Nymex futures prices fell 32% on Monday. The price fallout has also forced widespread production cuts at refineries across the country. Profit margins on fuel production have collapsed with the spread between West Texas Intermediate crude and Nymex RBOB futures turning negative for the first time since 2008.
Crude and fuel prices have plummeted this month as Saudi Arabia and Russia pump supply into the market at an unprecedented rate, further hurting an energy complex that’s already hit with weaker global consumption due to the virus. Further complicating matters, the world is also running out of space for jet fuel storage.
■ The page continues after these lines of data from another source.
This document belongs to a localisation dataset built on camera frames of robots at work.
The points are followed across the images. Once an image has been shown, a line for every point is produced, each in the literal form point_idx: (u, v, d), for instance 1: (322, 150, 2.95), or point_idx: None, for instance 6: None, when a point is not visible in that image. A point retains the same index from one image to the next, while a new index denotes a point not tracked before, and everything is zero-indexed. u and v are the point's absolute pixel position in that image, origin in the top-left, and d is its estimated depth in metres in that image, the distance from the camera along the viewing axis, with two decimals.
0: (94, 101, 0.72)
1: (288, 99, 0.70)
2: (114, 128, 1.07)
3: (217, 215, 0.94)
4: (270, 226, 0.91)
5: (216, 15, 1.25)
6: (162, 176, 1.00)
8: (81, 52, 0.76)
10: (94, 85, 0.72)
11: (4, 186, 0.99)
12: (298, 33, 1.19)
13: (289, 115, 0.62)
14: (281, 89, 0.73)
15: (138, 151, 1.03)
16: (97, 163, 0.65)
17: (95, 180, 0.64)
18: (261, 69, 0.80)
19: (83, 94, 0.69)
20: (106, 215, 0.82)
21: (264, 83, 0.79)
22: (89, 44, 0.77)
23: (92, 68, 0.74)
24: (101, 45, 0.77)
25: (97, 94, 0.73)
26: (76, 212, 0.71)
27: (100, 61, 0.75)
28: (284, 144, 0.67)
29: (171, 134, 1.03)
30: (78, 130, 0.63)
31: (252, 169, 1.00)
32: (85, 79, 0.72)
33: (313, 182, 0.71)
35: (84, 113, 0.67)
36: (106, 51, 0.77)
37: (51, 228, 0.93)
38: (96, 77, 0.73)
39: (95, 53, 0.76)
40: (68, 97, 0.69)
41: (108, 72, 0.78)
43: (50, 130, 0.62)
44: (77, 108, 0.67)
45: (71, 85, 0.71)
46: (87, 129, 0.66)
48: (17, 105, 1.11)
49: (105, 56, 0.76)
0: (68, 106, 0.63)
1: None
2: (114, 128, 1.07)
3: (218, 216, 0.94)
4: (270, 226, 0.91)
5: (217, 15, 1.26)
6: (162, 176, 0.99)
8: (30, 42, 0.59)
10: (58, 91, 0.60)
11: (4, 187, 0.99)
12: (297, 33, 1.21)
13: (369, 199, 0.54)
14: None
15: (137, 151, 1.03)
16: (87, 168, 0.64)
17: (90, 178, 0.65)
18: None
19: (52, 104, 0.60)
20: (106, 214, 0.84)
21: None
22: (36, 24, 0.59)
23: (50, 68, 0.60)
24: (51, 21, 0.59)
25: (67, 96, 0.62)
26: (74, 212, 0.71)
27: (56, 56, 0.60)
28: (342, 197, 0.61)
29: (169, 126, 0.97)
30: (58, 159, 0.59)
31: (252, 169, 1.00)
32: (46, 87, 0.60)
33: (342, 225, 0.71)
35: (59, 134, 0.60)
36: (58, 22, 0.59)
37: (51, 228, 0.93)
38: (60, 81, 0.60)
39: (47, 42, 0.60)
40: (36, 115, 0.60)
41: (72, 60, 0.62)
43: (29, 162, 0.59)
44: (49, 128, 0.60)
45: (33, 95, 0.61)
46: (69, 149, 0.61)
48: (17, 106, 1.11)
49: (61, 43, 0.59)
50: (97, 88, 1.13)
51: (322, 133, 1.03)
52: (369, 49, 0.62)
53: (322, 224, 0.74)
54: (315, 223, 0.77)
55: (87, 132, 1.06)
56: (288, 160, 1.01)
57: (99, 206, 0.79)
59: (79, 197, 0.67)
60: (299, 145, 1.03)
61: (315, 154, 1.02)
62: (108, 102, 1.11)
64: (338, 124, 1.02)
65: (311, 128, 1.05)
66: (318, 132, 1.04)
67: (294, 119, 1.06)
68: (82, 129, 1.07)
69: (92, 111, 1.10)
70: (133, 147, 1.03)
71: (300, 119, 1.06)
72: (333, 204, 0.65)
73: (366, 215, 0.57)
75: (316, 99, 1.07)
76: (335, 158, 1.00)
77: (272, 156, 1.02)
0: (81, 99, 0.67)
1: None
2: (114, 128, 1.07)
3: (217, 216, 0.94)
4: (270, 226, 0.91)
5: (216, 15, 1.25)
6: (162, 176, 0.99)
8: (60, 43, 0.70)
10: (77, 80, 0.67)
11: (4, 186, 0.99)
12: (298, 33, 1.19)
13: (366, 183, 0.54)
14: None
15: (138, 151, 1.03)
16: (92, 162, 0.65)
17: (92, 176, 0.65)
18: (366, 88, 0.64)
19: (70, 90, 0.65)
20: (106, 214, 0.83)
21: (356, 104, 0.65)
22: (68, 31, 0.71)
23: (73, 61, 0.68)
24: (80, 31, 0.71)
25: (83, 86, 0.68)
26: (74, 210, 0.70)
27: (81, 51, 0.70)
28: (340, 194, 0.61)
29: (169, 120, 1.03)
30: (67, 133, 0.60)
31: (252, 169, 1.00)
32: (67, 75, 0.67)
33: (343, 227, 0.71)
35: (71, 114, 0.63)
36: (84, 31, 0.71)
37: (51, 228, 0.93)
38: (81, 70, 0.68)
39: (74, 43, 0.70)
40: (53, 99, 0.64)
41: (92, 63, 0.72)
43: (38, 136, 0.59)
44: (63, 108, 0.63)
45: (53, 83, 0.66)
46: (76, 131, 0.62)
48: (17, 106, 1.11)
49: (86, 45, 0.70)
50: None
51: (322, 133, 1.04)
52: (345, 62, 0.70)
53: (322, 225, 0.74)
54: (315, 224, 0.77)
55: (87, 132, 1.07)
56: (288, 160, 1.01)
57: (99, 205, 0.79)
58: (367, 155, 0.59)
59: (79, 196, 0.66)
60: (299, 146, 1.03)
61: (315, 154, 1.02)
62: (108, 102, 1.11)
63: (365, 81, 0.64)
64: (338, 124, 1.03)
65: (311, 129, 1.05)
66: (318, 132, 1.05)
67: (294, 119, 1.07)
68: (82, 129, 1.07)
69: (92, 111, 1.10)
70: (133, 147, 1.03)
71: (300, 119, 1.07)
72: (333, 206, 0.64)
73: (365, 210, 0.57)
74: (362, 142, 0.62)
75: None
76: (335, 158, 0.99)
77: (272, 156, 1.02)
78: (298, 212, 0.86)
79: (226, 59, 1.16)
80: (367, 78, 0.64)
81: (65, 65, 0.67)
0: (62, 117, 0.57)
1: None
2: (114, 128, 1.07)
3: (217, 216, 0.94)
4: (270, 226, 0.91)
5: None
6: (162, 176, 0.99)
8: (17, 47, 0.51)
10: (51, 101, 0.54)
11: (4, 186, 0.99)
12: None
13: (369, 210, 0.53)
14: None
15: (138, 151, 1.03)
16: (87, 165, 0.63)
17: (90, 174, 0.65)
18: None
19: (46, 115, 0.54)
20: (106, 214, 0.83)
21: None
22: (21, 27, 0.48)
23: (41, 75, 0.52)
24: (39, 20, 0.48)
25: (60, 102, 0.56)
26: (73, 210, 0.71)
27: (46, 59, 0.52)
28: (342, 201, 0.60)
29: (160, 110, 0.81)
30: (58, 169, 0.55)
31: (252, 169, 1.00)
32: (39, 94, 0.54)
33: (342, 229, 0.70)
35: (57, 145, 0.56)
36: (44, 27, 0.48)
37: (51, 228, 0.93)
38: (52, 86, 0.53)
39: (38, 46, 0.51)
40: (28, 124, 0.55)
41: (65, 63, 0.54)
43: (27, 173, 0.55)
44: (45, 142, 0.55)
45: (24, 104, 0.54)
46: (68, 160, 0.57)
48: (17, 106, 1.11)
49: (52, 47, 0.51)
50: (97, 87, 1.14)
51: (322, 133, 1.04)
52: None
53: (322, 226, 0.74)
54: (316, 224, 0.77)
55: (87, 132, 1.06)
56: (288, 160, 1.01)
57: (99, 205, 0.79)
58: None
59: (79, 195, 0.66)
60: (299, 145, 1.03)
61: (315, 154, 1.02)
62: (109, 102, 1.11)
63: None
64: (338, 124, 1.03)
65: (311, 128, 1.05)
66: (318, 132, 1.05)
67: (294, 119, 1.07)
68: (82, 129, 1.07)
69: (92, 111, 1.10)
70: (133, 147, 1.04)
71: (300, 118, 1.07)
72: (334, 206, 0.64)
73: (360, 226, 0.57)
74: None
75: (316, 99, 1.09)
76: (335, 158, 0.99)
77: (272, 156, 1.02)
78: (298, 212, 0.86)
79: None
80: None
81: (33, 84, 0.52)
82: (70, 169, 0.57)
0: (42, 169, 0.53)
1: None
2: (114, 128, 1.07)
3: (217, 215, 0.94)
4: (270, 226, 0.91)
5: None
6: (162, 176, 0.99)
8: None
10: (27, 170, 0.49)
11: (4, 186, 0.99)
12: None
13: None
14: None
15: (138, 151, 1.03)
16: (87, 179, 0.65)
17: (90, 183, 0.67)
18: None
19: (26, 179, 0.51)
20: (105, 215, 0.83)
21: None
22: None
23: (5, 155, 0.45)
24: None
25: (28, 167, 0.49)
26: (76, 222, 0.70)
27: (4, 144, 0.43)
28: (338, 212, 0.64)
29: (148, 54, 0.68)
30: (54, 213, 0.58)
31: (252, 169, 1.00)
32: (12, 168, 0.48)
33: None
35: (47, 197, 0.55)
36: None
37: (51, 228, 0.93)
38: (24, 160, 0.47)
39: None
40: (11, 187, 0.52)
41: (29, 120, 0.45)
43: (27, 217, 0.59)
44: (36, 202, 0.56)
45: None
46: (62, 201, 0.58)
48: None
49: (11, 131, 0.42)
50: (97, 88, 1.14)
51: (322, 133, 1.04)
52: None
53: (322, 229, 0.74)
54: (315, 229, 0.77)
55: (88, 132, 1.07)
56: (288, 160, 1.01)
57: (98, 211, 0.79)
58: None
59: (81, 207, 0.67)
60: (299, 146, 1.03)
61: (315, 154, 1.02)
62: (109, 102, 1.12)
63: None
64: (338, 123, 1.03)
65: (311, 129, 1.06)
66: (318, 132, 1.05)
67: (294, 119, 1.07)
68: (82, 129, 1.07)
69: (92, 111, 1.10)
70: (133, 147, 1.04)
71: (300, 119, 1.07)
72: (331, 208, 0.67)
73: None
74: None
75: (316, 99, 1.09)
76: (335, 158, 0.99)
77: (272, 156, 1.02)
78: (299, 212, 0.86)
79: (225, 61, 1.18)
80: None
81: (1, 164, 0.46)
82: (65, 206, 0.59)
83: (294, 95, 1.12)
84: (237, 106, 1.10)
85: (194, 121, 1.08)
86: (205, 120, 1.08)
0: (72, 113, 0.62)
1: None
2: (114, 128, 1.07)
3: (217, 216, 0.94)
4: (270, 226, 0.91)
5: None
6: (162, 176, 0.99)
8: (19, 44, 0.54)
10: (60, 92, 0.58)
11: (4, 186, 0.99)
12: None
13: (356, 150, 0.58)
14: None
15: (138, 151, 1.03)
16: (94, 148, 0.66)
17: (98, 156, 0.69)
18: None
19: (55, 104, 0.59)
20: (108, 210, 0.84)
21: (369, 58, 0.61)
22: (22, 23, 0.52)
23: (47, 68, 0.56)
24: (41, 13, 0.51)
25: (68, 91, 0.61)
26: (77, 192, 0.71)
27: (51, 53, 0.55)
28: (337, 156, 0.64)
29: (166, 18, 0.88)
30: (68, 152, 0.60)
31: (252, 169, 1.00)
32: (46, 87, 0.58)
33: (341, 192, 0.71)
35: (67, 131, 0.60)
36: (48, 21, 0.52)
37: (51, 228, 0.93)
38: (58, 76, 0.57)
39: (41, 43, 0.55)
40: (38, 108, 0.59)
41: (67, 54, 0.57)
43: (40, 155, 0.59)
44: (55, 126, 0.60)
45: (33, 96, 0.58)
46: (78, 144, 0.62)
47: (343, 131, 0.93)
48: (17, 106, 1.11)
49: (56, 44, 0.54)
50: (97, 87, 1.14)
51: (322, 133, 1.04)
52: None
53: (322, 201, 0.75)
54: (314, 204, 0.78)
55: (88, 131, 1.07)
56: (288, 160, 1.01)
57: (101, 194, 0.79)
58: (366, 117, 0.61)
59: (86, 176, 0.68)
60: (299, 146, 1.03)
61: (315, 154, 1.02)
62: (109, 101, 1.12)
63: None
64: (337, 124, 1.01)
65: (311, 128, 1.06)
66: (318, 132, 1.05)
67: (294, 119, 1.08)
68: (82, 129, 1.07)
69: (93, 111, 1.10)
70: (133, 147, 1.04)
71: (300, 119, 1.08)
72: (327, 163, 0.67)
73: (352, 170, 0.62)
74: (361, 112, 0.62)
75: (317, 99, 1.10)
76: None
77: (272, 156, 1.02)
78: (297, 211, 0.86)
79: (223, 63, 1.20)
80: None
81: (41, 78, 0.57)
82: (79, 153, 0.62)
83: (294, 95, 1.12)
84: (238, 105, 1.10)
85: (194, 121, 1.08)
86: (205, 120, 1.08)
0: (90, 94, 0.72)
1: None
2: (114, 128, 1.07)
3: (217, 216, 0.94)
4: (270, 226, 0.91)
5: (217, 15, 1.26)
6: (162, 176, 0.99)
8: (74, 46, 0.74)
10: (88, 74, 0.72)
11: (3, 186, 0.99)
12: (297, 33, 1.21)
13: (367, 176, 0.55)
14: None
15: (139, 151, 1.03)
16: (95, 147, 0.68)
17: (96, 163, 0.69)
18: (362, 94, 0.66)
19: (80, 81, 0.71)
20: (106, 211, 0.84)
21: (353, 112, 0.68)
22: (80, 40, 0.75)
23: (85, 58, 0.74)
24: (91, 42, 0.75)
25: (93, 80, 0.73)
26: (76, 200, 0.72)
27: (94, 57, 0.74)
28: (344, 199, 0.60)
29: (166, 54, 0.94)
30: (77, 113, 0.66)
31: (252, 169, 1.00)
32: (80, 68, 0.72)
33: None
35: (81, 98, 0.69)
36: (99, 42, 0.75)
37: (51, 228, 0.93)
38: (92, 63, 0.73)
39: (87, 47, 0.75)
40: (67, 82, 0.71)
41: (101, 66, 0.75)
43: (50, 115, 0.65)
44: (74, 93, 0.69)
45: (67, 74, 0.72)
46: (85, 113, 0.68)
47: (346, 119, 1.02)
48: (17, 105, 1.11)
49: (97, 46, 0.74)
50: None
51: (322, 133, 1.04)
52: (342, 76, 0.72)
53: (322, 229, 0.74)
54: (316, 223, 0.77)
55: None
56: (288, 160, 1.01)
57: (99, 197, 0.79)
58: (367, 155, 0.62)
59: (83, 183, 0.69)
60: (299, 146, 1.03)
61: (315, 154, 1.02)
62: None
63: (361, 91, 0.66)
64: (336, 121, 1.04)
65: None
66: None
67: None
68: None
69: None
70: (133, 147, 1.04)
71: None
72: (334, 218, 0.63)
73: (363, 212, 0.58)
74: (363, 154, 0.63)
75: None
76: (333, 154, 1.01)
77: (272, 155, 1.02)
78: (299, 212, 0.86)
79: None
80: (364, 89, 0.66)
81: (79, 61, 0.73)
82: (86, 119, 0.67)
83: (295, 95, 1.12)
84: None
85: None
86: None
Pump prices at a few U.S. stations have fallen to under $1 a gallon and drivers are likely to see prices continuing to drop. Retail prices are likely to dip below $1.99 a gallon in next three days and under $1.50 by mid-April, according to Patrick DeHaan, an analyst at GasBuddy.
Nymex gasoline futures settled at 41.18 cents a gallon, the lowest level since March 1999. The European gasoline benchmark fell more than 30% on Monday to the lowest since at least 2010, according to data compiled by Bloomberg.